Wherever the string "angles" appears in the listing, copy that line.

→ **Provided records**
───

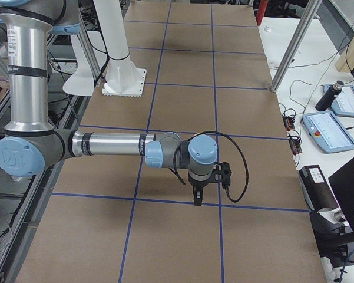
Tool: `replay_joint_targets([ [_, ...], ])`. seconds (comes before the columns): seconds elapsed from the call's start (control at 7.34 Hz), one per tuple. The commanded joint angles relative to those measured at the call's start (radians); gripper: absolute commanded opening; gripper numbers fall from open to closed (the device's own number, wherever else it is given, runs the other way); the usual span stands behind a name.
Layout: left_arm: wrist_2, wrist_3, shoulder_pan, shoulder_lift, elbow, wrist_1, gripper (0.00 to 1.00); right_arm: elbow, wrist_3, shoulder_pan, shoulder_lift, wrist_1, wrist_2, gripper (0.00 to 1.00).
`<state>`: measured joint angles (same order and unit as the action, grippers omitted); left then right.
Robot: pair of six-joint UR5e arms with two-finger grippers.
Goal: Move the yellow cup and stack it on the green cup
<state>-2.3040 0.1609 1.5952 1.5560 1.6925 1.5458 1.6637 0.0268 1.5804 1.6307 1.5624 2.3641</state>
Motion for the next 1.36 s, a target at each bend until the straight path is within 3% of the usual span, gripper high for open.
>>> replay_joint_targets([
  [0.0, -0.002, 0.0, 0.0, -0.002, -0.001, 0.0, 1.0, 0.001, -0.001, -0.003, 0.003, -0.015, 0.001, 0.99],
  [1.23, -0.008, 0.011, 0.0, -0.01, -0.014, 0.002, 1.0, 0.002, -0.007, -0.003, 0.005, -0.015, 0.0, 0.99],
])
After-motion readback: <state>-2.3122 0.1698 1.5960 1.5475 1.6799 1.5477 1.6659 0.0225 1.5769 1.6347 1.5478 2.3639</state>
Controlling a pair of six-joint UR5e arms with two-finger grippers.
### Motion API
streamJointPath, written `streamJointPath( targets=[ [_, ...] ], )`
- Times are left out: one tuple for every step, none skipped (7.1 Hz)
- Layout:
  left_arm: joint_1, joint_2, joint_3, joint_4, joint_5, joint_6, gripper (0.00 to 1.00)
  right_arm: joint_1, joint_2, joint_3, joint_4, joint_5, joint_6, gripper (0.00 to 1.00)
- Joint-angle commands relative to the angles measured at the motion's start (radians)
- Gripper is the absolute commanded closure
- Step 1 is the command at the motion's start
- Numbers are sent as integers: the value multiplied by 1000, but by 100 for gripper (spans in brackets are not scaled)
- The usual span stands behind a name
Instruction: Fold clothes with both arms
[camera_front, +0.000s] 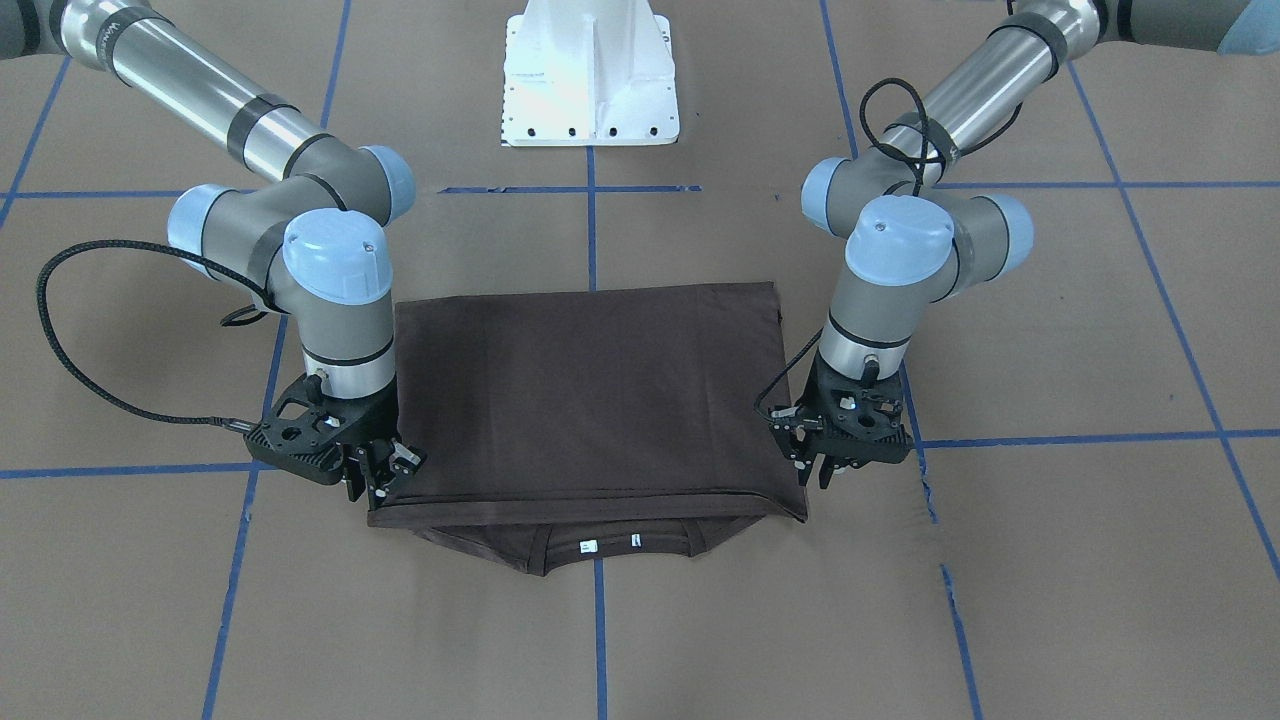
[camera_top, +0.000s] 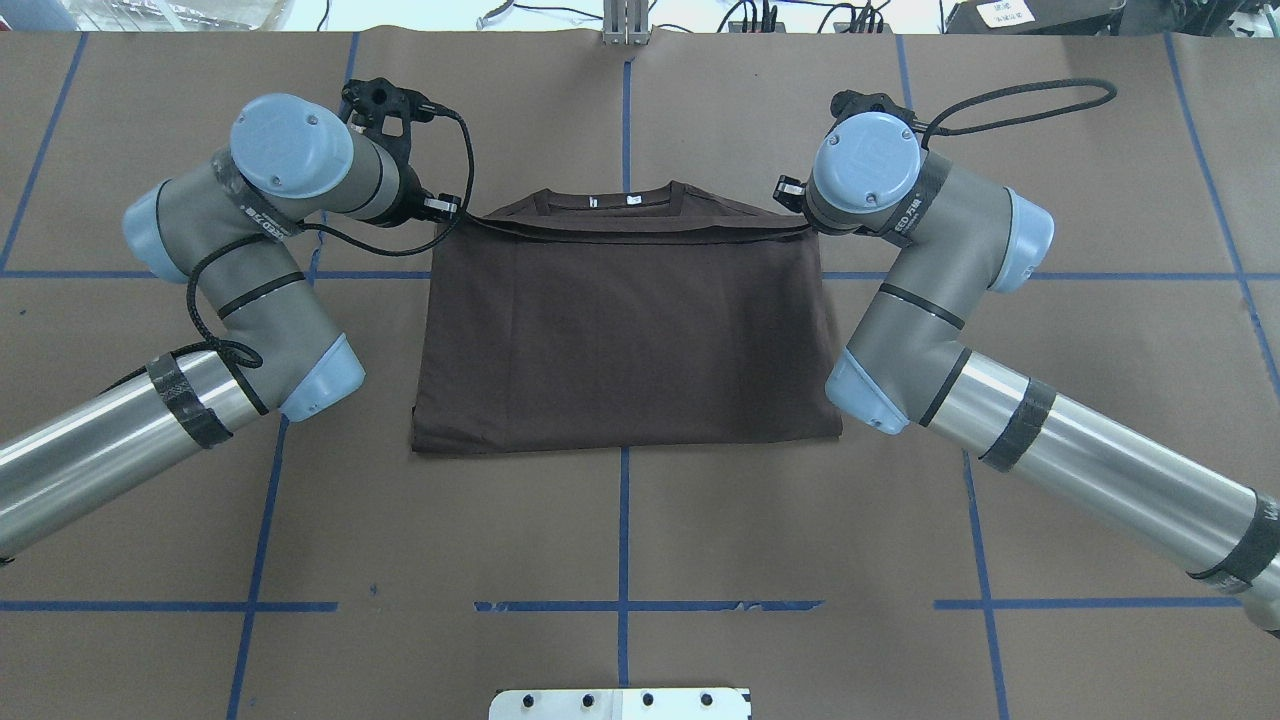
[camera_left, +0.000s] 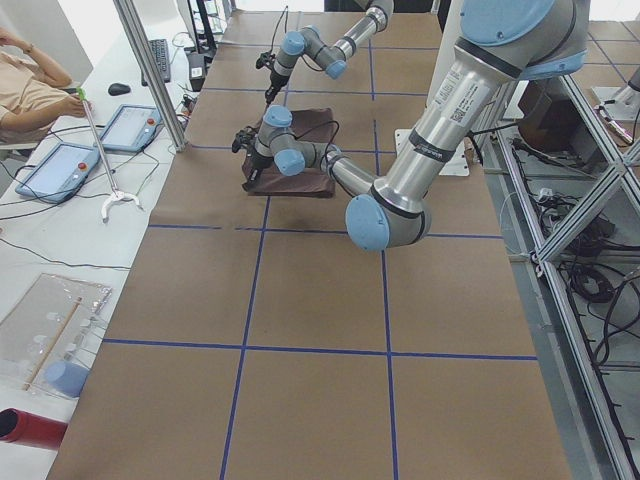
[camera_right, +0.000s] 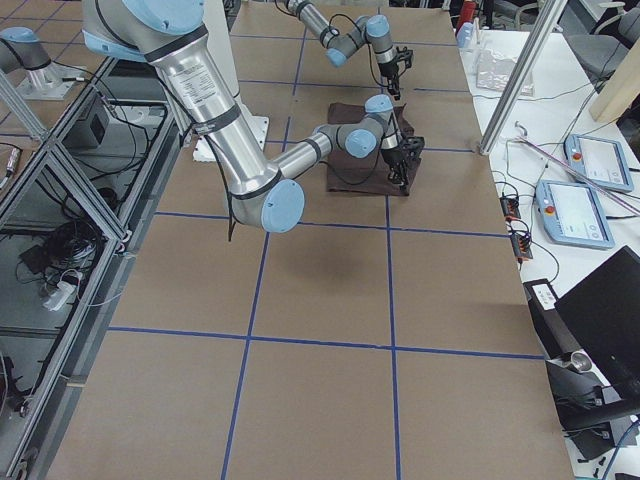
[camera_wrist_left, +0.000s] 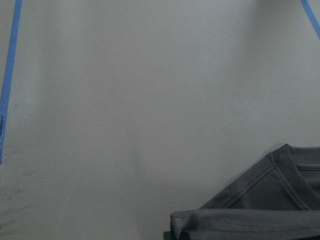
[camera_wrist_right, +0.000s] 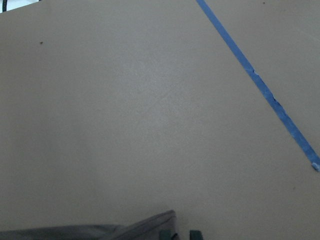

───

→ **Answer space**
Tool: `replay_joint_targets([ [_, ...], ])`. seconds (comes before the columns): seconds elapsed from the call's start (control at 7.34 Hz), one per tuple. The commanded joint angles relative to those measured at the call's start (radians); gripper: absolute commanded opening; gripper numbers fall from open to closed (the device's own number, wherever else it is given, runs the other way); the usual span stands behind a name.
`<state>`: measured joint angles (same order and unit as the action, grippers omitted); left then right.
- Joint-angle commands relative to the angles measured at the motion's start (radians)

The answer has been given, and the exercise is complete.